- Born: 1970 (age 55–56) Meru, Meru County, Kenya
- Citizenship: Kenya
- Education: London Chamber of Commerce and Industry (Diploma in Public Relations) (Diploma in Business Studies) University of Melbourne (Master of Business Administration) University of Stirling (Master of Science in Public Relations)
- Occupation: Businesswoman
- Years active: 1996 — present
- Known for: Business acumen, Administrative skills
- Title: former Vice Chairperson of the Independent Electoral and Boundaries Commission of Kenya

= Connie Maina =

Kenyan businesswoman

Consolata Nkatha Bucha Maina, (née Consolata Nkatha), but commonly referred to as Connie Maina, is a Kenyan businesswoman, who served as the Vice Chairperson of the Independent Electoral and Boundaries Commission (IEBC) of Kenya, effective 22 January 2018.

==Background and education==
Maina was born in 1970, in the town of Meru, in Meru County, in the central part of Kenya. She attended elementary and secondary schools in Meru County and in Nairobi County.

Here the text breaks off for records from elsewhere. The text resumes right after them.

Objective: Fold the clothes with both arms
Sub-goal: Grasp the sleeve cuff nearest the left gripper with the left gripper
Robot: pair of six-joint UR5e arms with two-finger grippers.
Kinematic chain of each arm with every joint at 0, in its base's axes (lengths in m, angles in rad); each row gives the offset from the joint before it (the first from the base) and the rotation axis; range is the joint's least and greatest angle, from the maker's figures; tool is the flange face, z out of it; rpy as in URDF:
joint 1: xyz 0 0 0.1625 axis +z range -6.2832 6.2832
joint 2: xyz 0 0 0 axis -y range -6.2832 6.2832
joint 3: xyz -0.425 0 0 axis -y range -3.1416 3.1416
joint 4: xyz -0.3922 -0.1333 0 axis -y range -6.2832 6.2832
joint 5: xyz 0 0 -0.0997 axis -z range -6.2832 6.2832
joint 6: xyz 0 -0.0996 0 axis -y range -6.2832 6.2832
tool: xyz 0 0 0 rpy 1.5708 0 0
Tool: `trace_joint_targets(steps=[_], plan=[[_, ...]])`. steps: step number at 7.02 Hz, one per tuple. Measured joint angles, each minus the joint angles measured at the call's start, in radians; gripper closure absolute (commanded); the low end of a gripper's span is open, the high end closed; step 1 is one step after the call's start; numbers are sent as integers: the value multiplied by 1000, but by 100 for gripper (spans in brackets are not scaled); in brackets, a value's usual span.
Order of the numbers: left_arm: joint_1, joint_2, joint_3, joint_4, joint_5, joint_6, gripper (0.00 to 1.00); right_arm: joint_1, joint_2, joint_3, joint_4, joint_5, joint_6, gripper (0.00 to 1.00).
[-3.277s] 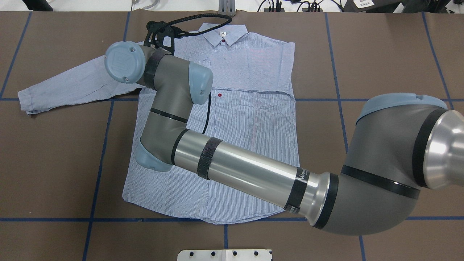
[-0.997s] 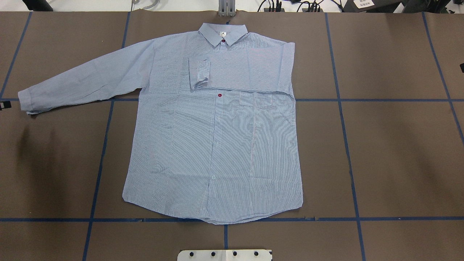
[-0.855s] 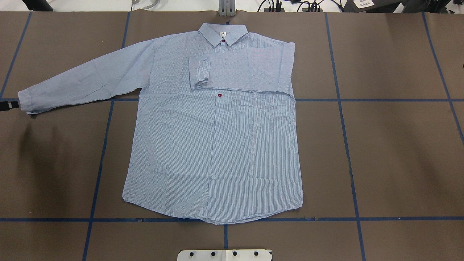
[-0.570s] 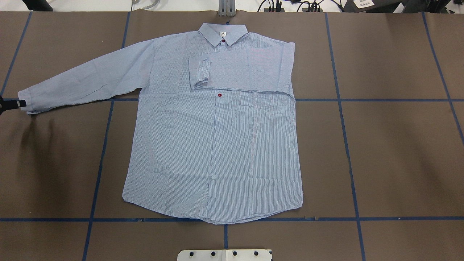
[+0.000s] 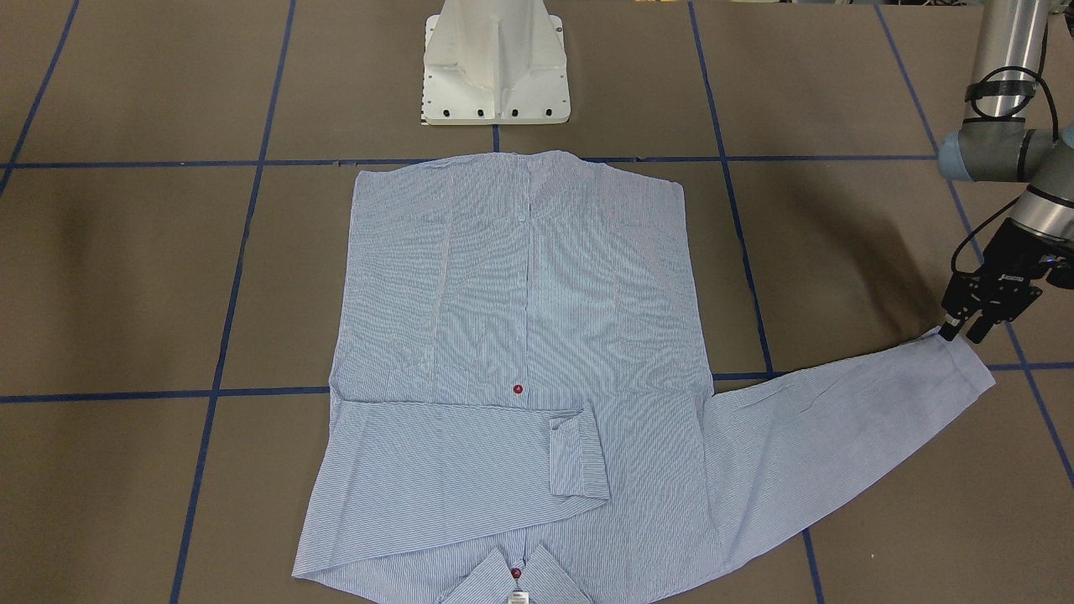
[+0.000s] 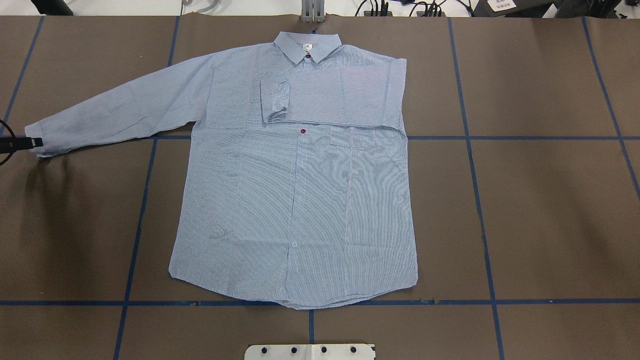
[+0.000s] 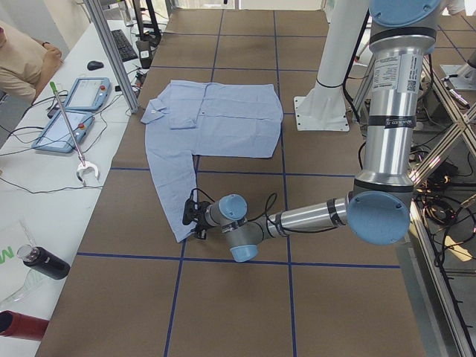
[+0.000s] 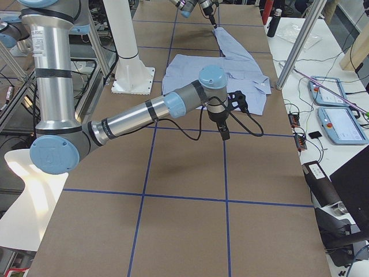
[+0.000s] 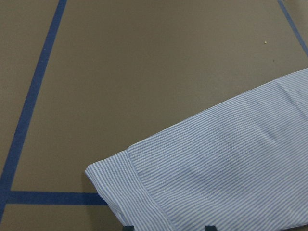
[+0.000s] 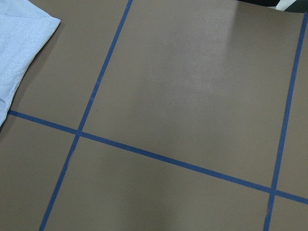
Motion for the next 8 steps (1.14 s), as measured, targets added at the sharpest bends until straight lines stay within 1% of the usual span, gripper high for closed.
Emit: trace_joint_targets(steps=[1,2,3,6,7,8], plan=[[11,0,9,-6,10,1,44,0,-1,0,0,-1,0,0],[22,-1,15,-13,30,1,67,0,-2,0,0,-2,0,0],[31,0,17,-18,45,1,100,0,-3,0,0,-3,0,0],[34,3,10,-44,49,1,100,0,-7,6,1,-1,4,0],[33,7,-13,-52,28,1,100,1,-7,7,2,0,6,0],[28,13,-66,-38,-23,0,100,1,-8,7,2,0,7,0]])
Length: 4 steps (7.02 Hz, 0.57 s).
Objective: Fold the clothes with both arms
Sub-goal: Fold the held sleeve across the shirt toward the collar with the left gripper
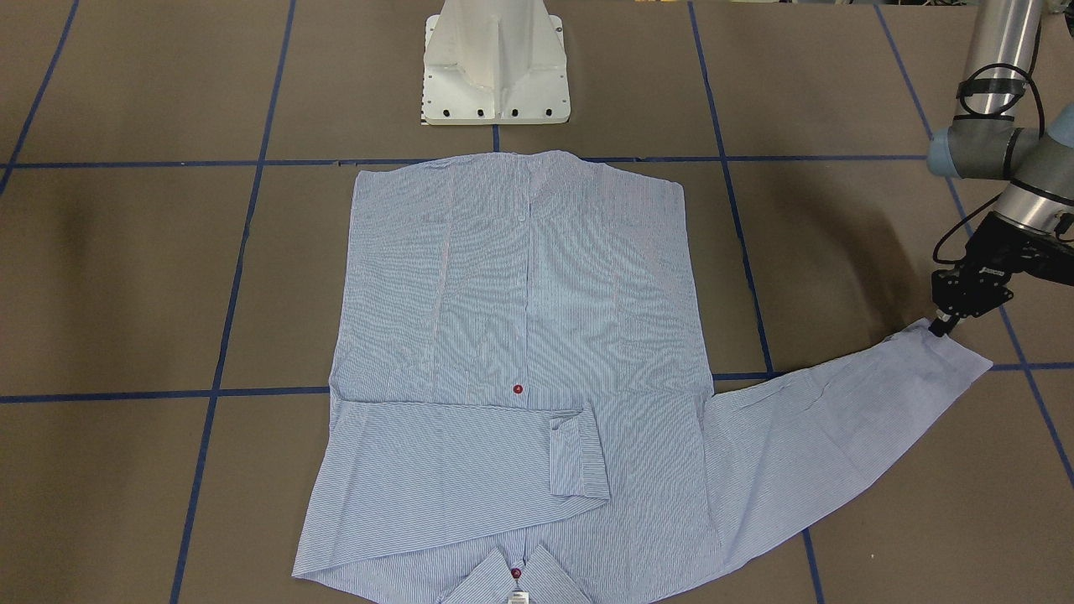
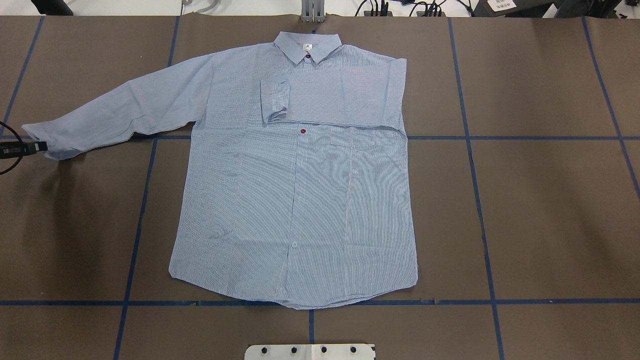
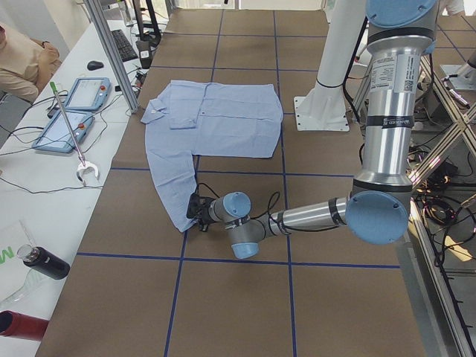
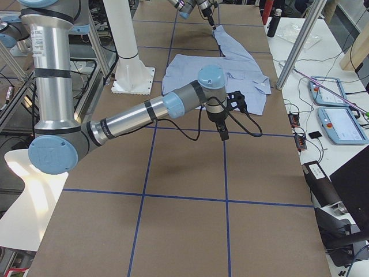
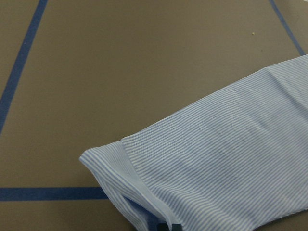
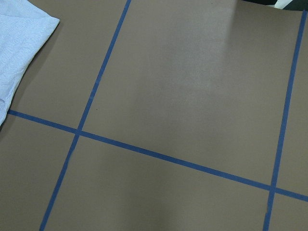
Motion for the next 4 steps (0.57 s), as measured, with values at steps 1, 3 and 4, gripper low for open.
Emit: trace_joint_targets(steps=[1,3,4], plan=[[-5,-4,-62,52,-36,-2,100,0,0,-1,0,0,2,0],[-8,-85,-211,297,-54,-9,100,-1,1,-3,0,-1,4,0],[-7,-160,-267,442,-53,-16,100,-1,1,-3,0,-2,4,0]])
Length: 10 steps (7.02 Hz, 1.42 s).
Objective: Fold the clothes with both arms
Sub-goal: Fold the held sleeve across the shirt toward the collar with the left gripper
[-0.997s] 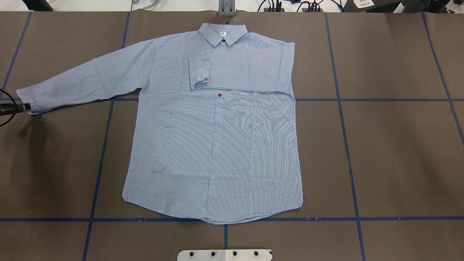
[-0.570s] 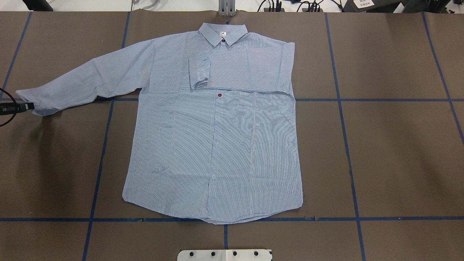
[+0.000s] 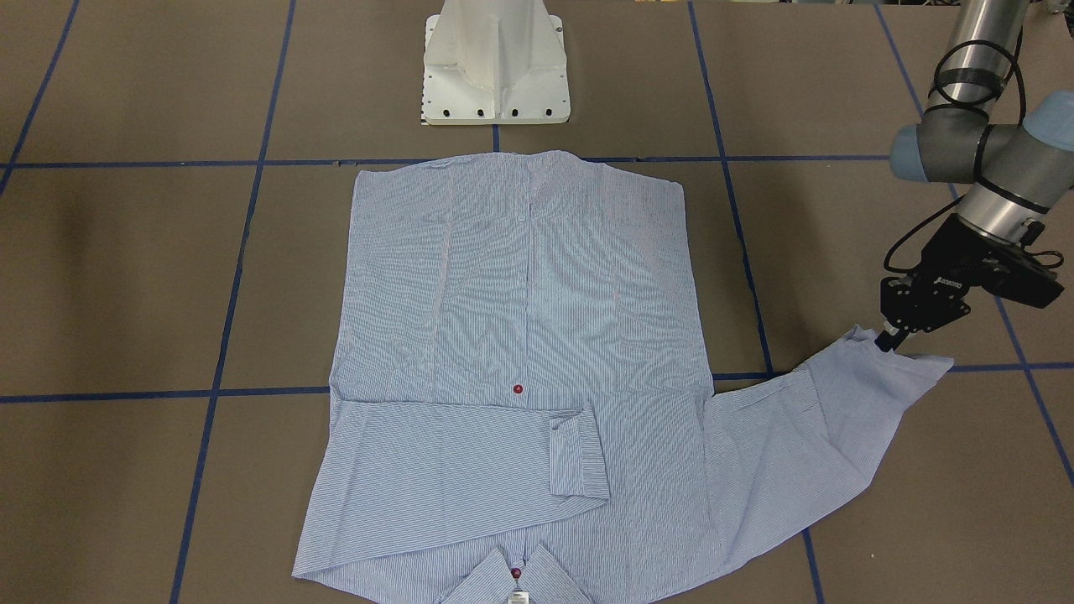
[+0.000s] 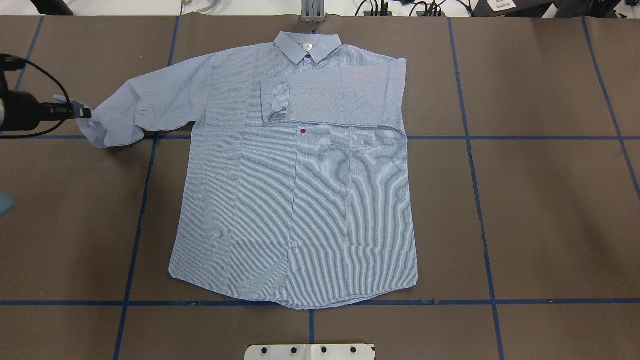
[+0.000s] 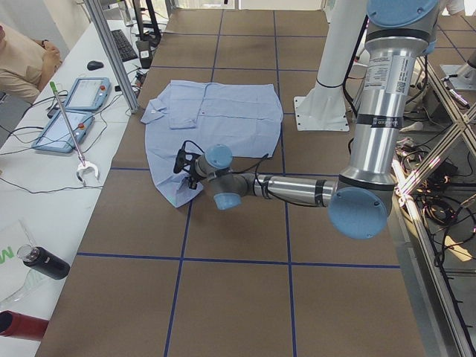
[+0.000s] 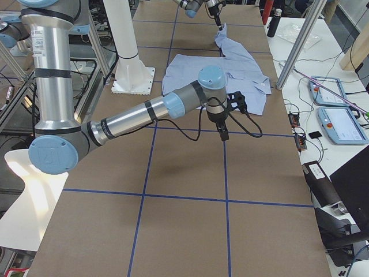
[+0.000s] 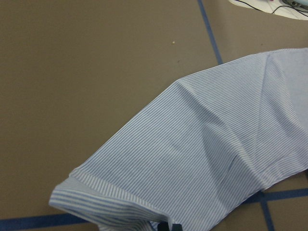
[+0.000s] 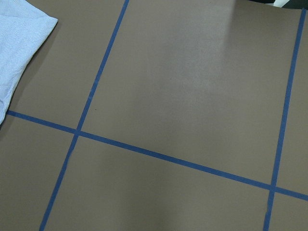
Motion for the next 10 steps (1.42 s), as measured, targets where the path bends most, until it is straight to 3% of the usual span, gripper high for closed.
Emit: trace_joint_targets(steps=[2,4,6,8,10], plan=[[55,-201,-39,275,41,-33,100,0,1,0,0,0,2,0],[189,-429,-35,505,120,-125,100,-1,2,-3,0,0,2,0],[256,-619,10,588,138,-193,100,-1,2,-5,0,0,2,0],[285,-796,169,599,159,-214,100,-1,2,-5,0,0,2,0],[313,-894,290,596,205,-216,100,-1,2,-6,0,0,3,0]])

She also holds a Master of Business Administration degree, awarded by the University of Melbourne in Melbourne, Australia. Her second master's degree is the Master of Science degree in Public relations, was obtained from the University of Stirling, in Scotland.

==Work experience==
She worked in the Melbourne area, in Australia for several years, before returning to Kenya in 2016. When a new Commission of the Independent Electoral and Boundaries Commission was constituted in January 2017, she was named the deputy chairperson of the seven-person body.

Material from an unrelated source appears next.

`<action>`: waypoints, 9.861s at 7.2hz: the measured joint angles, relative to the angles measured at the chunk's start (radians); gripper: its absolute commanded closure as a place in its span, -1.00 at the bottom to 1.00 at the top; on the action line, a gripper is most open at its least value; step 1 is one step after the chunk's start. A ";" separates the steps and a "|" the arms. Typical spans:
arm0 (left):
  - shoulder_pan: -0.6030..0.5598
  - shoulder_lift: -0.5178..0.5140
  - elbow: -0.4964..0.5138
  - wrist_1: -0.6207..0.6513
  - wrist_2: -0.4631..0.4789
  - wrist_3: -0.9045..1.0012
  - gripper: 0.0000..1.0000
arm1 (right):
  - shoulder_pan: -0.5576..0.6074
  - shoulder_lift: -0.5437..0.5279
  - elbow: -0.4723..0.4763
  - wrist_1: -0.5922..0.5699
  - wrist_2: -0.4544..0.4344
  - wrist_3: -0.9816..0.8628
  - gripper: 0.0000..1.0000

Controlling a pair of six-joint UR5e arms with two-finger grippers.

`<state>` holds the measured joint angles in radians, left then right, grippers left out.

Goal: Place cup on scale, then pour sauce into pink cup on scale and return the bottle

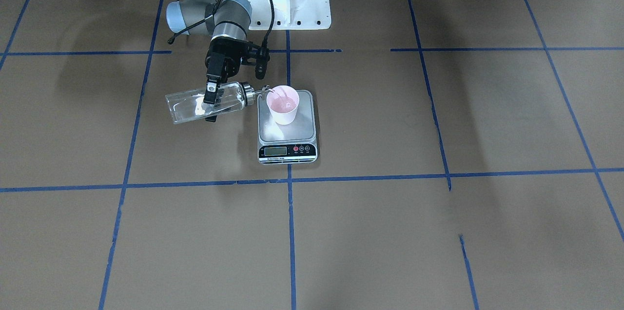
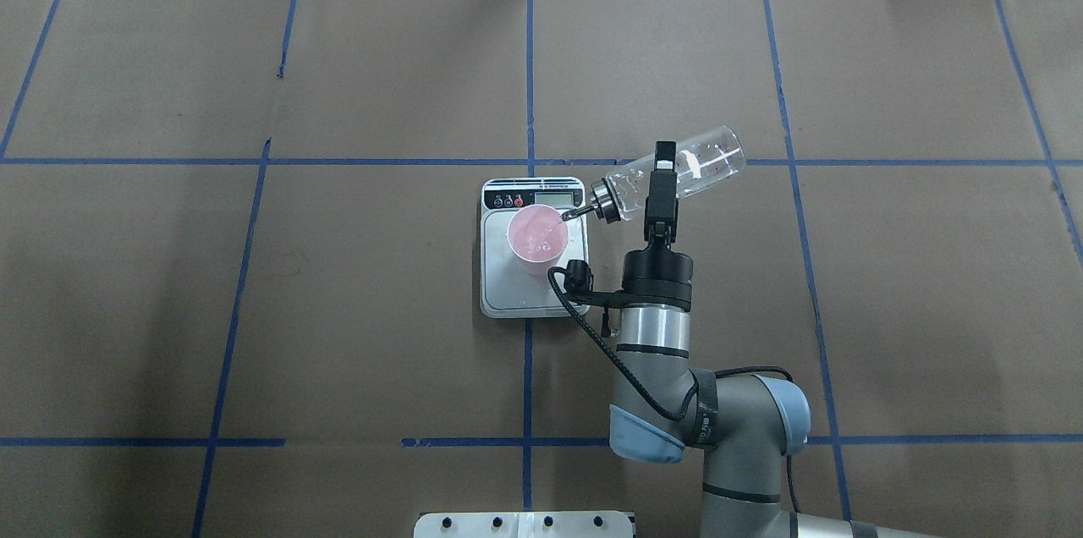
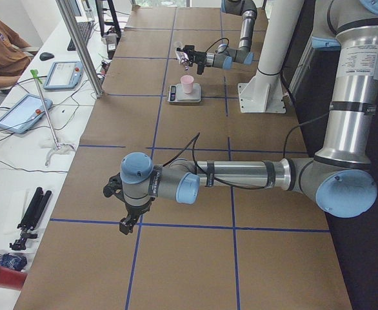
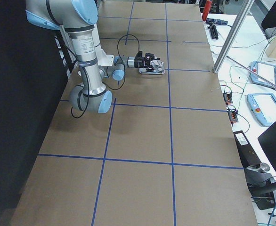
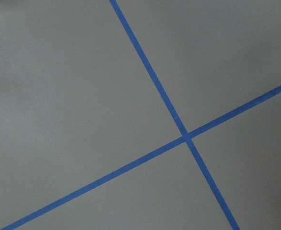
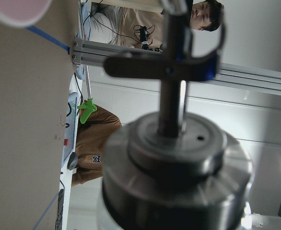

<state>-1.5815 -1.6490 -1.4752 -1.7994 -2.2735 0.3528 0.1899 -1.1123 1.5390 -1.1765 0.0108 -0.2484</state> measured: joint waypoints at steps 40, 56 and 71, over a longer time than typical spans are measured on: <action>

==Resignation and return to IEBC==
On 16 April 2018, Connie Maina, Margaret Mwachanya and Dr Paul Kibiwott Kurgat, held a press conference and announced their immediate resignation from the Independent Electoral and Boundaries Commission, "because they have (had) no faith in chairman Wafula Chebukati and his leadership".

On 24 August 2018, Connie Maina and Margaret Mwachanya returned to the IEBC headquarters and verbally rescinded their resignations.

As of September 2018, a lawsuit was winding its way through the Kenya court system to allow the three commissioners access to their commission offices.